INSTRUCTIONS TO FOLLOW
The lines of the records that include "black" should all be copied.

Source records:

——

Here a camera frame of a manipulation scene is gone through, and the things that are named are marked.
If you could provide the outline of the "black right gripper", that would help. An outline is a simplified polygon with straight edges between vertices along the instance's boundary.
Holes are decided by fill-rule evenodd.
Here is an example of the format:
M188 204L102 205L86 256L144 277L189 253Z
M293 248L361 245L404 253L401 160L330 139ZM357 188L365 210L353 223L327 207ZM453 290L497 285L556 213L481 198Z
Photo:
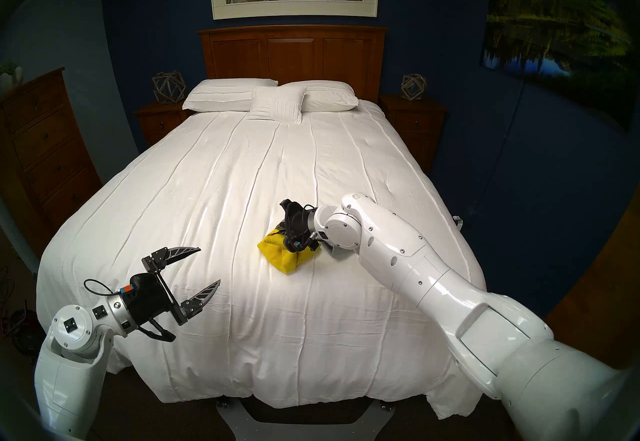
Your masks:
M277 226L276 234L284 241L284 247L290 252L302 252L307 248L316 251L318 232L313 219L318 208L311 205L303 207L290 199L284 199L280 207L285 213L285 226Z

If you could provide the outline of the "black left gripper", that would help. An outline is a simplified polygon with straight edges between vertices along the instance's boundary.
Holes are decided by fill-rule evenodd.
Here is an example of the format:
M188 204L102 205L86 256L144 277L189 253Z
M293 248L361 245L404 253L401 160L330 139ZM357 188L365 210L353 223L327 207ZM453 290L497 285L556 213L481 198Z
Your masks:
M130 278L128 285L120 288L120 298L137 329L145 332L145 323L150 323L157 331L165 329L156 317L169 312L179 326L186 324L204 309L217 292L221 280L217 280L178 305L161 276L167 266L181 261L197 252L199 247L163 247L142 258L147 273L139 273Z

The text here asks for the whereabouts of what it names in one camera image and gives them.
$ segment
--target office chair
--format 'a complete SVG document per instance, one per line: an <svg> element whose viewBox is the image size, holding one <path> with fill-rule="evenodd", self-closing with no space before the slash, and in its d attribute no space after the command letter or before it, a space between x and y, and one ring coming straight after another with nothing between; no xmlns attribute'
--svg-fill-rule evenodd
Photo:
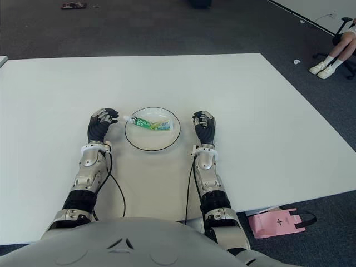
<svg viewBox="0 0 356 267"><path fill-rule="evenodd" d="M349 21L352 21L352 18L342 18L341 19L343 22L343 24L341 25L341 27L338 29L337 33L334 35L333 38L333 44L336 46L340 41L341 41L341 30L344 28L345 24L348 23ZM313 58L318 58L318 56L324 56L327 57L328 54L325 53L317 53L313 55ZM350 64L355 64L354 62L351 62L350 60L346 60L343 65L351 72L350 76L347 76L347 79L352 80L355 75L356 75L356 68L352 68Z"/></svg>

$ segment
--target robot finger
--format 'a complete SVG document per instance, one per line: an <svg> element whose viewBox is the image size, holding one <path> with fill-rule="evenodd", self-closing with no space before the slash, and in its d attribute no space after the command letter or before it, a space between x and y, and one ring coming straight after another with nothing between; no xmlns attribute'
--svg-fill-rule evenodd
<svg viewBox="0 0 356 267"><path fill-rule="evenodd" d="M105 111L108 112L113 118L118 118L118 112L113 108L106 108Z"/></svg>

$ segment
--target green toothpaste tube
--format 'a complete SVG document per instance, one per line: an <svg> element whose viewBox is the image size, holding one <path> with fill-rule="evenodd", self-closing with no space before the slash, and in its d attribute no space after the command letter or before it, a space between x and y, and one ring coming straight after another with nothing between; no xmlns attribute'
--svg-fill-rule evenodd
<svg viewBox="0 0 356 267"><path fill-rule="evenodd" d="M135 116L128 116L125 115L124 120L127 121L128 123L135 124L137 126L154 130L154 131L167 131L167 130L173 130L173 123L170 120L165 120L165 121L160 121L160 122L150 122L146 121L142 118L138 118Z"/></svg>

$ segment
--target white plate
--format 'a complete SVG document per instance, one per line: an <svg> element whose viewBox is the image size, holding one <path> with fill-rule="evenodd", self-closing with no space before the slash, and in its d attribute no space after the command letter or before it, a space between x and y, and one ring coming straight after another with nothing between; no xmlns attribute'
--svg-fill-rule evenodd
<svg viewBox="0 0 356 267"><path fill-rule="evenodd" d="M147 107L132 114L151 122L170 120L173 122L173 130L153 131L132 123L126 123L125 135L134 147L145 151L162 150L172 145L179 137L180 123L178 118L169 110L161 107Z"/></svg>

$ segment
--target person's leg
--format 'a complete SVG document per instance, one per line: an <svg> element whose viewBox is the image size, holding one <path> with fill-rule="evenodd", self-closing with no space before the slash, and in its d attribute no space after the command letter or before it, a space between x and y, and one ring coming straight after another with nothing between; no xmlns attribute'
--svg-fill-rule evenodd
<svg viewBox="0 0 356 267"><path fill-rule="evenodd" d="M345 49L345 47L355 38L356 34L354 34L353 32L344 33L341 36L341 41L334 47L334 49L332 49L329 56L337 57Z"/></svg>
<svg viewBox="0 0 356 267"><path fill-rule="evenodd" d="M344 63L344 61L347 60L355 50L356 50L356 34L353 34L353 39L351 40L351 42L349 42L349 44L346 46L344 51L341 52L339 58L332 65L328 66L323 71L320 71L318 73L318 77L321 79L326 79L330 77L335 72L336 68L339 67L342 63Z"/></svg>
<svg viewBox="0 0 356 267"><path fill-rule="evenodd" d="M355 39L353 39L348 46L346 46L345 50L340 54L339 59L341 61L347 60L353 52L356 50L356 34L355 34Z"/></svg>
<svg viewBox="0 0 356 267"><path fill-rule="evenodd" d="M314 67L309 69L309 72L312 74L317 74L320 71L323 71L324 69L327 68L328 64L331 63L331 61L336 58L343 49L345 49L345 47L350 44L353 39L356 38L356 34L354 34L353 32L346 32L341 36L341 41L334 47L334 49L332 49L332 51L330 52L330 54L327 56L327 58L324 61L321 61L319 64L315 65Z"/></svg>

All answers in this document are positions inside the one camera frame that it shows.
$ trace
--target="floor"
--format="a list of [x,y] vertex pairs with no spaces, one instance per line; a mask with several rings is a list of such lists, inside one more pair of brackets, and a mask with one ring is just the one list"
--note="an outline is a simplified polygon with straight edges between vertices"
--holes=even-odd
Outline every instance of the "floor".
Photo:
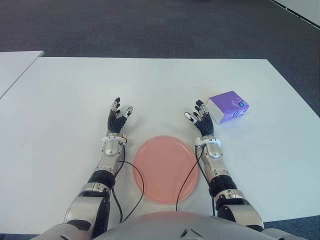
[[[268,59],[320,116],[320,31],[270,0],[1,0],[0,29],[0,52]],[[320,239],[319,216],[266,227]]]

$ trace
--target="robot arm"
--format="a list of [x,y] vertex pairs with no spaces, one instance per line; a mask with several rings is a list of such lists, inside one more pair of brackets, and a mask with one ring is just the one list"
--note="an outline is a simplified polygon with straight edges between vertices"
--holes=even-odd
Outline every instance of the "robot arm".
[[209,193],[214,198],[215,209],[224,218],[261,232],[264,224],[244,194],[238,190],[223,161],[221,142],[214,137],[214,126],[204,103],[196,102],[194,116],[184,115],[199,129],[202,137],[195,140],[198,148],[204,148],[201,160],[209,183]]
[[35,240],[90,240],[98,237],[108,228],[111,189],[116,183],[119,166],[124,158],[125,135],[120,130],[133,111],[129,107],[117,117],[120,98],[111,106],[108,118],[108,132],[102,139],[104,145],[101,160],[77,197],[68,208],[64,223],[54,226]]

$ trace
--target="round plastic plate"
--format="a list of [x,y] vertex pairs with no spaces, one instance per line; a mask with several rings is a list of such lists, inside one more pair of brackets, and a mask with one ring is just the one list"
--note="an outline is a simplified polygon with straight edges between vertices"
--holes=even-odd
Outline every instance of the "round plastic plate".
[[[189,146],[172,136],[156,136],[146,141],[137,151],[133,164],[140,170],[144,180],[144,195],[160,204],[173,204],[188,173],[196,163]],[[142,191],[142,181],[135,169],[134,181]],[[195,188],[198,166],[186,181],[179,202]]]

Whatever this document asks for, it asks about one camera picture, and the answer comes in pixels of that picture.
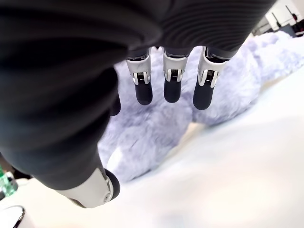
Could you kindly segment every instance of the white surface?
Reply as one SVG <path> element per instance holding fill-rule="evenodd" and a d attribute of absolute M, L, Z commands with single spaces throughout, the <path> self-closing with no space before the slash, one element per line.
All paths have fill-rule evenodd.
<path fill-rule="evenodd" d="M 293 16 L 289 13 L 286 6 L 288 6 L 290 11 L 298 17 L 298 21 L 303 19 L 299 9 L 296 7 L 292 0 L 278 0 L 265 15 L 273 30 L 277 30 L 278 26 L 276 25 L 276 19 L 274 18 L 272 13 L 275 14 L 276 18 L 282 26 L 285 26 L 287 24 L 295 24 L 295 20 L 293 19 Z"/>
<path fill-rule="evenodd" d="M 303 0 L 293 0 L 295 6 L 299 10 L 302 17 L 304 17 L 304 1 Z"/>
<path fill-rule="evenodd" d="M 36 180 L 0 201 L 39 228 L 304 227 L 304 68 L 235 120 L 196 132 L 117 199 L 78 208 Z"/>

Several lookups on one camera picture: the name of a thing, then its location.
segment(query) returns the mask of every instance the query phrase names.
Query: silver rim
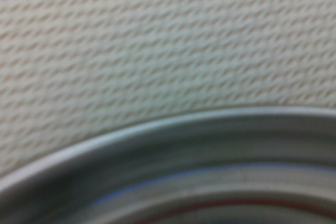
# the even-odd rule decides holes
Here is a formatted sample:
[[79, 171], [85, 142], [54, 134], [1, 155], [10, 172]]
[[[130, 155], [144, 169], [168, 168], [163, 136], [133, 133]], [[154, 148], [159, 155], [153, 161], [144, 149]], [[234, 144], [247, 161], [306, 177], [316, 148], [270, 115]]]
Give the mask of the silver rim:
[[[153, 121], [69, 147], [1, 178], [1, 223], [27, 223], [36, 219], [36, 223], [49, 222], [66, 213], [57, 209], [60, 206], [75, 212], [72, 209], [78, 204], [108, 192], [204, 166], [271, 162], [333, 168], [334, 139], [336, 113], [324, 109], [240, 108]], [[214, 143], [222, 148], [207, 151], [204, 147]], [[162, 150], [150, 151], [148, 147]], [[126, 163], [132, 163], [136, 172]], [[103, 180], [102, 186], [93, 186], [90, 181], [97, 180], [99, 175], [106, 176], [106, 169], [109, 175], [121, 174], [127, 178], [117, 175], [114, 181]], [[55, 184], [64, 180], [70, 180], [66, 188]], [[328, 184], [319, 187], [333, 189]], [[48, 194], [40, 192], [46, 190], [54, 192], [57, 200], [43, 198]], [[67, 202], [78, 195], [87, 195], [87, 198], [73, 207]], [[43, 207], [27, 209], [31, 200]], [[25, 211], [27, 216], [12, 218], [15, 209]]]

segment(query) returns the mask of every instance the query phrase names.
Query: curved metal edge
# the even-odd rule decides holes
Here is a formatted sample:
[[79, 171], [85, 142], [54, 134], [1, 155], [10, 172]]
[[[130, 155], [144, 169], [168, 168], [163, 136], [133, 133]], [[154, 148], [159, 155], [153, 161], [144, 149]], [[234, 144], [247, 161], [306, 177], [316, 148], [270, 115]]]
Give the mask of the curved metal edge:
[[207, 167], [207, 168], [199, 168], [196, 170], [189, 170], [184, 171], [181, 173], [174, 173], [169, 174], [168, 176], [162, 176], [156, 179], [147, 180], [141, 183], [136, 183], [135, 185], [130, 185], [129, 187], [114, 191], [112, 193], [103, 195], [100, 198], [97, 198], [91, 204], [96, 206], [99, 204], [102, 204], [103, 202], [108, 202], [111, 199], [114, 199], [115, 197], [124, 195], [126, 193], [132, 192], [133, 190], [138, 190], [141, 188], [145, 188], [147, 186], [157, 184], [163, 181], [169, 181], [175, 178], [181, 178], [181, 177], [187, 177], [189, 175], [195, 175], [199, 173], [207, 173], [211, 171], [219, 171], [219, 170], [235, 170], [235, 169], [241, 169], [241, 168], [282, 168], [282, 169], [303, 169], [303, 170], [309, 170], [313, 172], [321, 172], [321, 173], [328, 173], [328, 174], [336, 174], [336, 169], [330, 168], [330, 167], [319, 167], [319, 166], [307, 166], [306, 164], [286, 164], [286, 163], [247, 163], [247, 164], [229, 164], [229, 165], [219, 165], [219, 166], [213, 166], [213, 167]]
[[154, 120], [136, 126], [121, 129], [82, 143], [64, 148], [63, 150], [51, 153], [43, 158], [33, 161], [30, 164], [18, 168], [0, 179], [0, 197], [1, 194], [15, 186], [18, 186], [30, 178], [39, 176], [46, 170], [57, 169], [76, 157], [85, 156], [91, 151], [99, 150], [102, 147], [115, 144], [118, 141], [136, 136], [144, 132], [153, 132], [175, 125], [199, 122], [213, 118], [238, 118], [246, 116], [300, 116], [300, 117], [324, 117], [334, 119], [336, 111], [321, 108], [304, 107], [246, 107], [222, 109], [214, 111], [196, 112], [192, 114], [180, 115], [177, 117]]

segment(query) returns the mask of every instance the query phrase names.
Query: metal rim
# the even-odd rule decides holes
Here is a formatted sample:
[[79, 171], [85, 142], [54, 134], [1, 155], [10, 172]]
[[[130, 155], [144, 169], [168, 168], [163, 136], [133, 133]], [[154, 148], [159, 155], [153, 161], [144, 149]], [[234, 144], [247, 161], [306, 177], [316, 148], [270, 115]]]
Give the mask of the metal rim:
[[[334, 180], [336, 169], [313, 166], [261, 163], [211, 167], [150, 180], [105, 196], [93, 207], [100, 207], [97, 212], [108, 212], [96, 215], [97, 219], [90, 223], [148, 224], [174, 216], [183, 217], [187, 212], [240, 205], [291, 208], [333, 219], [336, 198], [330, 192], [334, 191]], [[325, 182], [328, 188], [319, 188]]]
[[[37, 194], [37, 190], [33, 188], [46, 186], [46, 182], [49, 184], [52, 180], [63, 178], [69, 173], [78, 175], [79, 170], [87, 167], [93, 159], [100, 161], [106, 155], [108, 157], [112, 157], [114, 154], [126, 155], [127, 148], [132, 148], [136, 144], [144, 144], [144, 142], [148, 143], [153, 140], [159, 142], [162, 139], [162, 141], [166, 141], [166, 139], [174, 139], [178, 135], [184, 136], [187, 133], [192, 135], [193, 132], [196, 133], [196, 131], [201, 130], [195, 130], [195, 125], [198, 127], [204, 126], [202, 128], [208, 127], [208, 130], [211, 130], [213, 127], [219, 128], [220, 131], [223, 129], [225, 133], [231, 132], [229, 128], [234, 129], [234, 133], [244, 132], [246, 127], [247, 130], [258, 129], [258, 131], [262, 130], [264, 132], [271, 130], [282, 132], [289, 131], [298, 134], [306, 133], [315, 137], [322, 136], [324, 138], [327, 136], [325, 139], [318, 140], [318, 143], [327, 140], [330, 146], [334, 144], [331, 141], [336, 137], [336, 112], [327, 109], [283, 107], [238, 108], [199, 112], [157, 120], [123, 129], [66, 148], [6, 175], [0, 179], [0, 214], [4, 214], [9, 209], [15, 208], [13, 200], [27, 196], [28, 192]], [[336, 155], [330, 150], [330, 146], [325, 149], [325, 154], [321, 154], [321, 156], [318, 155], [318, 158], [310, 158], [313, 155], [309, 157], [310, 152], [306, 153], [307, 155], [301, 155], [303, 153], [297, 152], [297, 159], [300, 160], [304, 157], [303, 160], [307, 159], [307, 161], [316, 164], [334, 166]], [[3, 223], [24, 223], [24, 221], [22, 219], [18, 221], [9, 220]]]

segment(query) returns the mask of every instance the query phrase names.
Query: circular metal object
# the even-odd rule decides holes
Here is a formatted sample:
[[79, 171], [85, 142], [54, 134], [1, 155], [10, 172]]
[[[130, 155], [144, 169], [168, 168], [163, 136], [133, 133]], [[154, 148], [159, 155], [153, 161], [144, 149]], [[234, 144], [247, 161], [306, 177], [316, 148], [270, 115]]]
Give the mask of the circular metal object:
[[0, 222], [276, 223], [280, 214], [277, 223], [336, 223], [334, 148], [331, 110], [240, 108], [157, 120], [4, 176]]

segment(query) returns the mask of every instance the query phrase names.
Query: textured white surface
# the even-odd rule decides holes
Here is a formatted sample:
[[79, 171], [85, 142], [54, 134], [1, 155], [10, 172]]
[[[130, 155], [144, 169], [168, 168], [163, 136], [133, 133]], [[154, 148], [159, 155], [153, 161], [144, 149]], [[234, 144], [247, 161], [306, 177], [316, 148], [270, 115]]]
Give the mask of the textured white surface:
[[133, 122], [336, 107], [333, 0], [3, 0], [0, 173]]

——

SOLUTION TO THIS EXERCISE
If you could provide the outline of the "black right gripper", that would help. An outline is a simplified polygon with straight edges between vertices along the instance's boundary.
If you could provide the outline of the "black left gripper", that would help. An outline is a simplified polygon with straight edges between vertices along the instance's boundary.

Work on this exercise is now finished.